# Work item
Reproduce exactly, and only, the lines below from the one containing "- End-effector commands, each" through the one containing "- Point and".

+++ Data to examine +++

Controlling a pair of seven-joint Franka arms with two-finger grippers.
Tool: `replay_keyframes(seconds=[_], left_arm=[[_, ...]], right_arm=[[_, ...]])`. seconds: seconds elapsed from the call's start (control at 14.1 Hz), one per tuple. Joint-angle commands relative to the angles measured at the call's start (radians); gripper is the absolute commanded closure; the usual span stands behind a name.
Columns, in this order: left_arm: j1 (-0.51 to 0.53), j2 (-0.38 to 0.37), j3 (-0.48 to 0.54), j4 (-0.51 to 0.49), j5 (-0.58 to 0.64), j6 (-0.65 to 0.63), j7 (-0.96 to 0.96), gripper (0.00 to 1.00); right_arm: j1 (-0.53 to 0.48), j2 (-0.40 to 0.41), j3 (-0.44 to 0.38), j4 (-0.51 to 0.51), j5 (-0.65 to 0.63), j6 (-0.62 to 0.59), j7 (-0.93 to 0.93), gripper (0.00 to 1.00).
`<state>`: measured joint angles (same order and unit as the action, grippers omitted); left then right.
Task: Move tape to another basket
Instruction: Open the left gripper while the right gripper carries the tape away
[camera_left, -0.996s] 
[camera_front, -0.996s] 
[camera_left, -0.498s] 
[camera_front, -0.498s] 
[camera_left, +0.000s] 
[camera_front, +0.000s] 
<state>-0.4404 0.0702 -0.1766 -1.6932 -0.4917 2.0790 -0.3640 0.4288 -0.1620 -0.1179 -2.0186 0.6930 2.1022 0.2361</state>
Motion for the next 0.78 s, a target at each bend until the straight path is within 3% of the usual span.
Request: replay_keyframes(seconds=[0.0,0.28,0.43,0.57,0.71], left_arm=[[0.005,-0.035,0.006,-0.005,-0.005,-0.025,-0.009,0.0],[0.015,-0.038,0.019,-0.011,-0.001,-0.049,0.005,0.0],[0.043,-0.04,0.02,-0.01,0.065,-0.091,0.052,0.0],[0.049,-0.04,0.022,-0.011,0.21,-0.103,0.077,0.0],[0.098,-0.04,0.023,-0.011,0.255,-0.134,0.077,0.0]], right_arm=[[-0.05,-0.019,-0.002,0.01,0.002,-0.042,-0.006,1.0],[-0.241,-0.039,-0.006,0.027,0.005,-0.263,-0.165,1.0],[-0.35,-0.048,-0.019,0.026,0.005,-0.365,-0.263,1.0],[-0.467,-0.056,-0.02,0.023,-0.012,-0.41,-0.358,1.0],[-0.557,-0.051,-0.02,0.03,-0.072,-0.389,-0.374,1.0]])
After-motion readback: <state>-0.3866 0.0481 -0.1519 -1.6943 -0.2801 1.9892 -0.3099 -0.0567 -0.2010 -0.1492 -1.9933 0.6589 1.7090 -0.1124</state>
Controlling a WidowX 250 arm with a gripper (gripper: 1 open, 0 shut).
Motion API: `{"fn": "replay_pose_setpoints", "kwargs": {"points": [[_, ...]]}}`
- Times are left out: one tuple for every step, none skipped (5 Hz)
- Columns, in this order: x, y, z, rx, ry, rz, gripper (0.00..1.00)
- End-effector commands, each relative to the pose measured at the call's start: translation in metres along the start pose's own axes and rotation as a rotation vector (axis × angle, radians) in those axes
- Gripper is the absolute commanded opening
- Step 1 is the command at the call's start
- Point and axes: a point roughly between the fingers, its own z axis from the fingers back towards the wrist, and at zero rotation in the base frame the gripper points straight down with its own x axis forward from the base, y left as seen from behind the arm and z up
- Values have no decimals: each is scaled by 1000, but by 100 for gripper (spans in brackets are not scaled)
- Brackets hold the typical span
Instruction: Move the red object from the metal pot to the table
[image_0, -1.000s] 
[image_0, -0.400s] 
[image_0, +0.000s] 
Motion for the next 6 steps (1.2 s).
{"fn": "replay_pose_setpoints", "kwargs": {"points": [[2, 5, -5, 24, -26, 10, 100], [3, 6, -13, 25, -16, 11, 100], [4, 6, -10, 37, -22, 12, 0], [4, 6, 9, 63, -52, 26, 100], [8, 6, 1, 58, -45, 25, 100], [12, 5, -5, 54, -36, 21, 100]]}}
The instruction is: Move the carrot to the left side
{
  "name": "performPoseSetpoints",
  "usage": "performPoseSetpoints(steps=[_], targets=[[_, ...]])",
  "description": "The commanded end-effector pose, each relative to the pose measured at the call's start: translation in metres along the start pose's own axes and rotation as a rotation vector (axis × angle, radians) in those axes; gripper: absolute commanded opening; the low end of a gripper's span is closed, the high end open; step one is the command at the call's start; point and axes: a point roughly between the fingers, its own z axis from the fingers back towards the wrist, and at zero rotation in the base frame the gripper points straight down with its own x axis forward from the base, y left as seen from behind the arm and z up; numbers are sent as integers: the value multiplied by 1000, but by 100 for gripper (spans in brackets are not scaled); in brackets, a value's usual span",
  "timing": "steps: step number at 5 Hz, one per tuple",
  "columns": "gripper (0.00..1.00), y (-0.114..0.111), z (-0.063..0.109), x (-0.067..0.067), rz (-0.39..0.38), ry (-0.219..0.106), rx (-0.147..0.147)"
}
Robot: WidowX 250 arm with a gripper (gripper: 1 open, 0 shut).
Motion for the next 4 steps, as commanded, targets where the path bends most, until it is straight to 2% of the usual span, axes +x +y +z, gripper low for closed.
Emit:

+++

# Result for this exercise
- End-effector commands, each relative to the pose measured at the call's start: translation in metres along the start pose's own axes and rotation as a rotation vector (axis × angle, radians) in those axes
- Gripper is the absolute commanded opening
- Step 1 is the command at the call's start
- Point and axes: a point roughly between the fingers, its own z axis from the fingers back towards the wrist, and at zero rotation in the base frame the gripper points straight down with its own x axis forward from the base, y left as seen from behind the arm and z up

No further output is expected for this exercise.